A word-for-word reproduction of the data below is needed, with no pictures in it.

▽

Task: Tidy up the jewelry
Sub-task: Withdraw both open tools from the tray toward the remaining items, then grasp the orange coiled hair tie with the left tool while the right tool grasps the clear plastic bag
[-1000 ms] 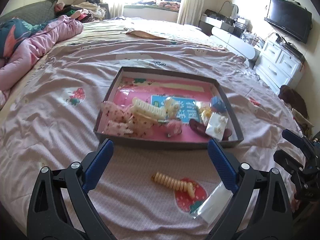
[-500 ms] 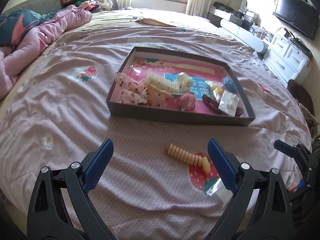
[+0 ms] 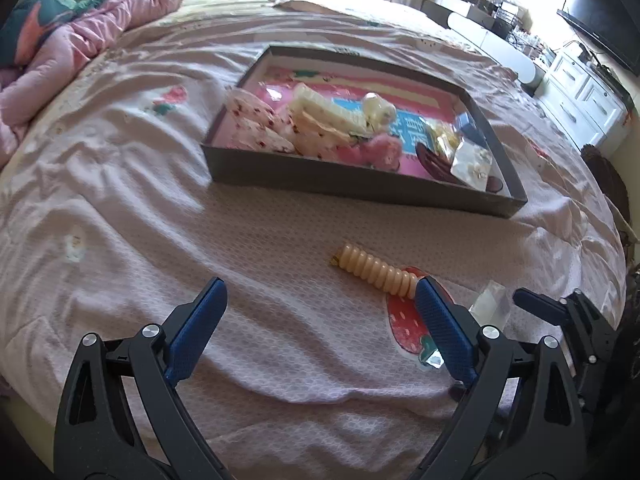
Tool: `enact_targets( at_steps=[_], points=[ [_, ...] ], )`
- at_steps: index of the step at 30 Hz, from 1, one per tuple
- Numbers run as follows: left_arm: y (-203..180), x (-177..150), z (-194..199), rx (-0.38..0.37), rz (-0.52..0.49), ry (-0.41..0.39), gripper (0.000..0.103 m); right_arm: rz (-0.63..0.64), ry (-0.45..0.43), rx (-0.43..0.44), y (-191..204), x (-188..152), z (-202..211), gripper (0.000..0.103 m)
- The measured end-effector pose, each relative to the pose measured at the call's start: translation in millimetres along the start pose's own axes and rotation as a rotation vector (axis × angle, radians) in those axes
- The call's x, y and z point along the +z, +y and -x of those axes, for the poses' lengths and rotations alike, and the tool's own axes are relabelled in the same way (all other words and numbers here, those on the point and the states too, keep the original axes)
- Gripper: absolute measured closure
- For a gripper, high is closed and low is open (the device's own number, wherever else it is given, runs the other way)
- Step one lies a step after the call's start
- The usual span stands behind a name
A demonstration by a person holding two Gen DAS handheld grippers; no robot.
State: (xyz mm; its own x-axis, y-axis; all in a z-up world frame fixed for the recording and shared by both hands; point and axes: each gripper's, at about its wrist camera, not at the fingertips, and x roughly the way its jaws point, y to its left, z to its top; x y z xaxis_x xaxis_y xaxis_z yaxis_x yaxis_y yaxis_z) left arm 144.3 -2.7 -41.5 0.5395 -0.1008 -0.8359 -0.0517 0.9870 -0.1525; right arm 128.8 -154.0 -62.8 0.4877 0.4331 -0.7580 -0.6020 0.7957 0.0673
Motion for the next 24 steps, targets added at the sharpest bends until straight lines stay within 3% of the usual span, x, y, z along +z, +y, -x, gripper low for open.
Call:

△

**Reply to the exercise:**
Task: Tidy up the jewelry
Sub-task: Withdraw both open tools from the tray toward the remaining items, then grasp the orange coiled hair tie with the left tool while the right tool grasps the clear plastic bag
[-1000 ms] 
[-500 ms] 
[+0 ms] 
Tool: `enact_targets( at_steps=[_], points=[ [_, ...] ], )`
- at_steps: index of the step at 30 Hz, from 1, one per tuple
- Numbers run as follows: left_arm: y (-203..180), x (-177..150), z (-194..199), rx (-0.38..0.37), rz (-0.52..0.49), ry (-0.41..0.39), gripper (0.000..0.103 m); right_arm: rz (-0.63..0.64), ry (-0.45..0.43), rx (-0.43..0.44), y (-191..204), x (-188..152), z (-202..211), gripper (0.000..0.103 m)
- The measured end-effector pose, each relative to the pose measured at the call's start: translation in millimetres along the start pose's own axes and rotation as a rotation vector (axis × angle, radians) in those axes
- The call's x, y and z point along the +z, +y and -x of those axes, for the poses' lengths and rotations alike, and the tool's own axes are relabelled in the same way (all other words and numbers here, those on the point and the states too, keep the original axes)
- Gripper: absolute measured closure
- For a gripper, high is closed and low is open (the device's own number, wherever else it is given, runs the other way)
- Step one lies a step after the call's start
- The usual span stands behind a name
A demonstration by a person holding two Gen DAS handheld grippers; no robot.
State: (xyz mm; its own x-axis, y-axis; all in a z-up world frame fixed for the recording and shared by both hands; point and axes: each gripper's, at about its wrist camera, not at the fingertips, and x roughly the way its jaws point, y to its left, z to its top; x y z xaxis_x xaxis_y xaxis_z yaxis_x yaxis_y yaxis_z) left arm 144.3 -2.7 -41.5 0.5395 -0.1008 -0.8359 -0.0517 0.9870 -0.1525; right arm 128.8 -154.0 -62.8 0.4877 0.4331 -0.7580 -0.6020 0.7957 0.0673
Motion for the next 24 steps, targets added at the sharpest bends until straight lines stay within 3% of the usual span, x, y, z along +z, +y, -x, gripper low for open.
Call:

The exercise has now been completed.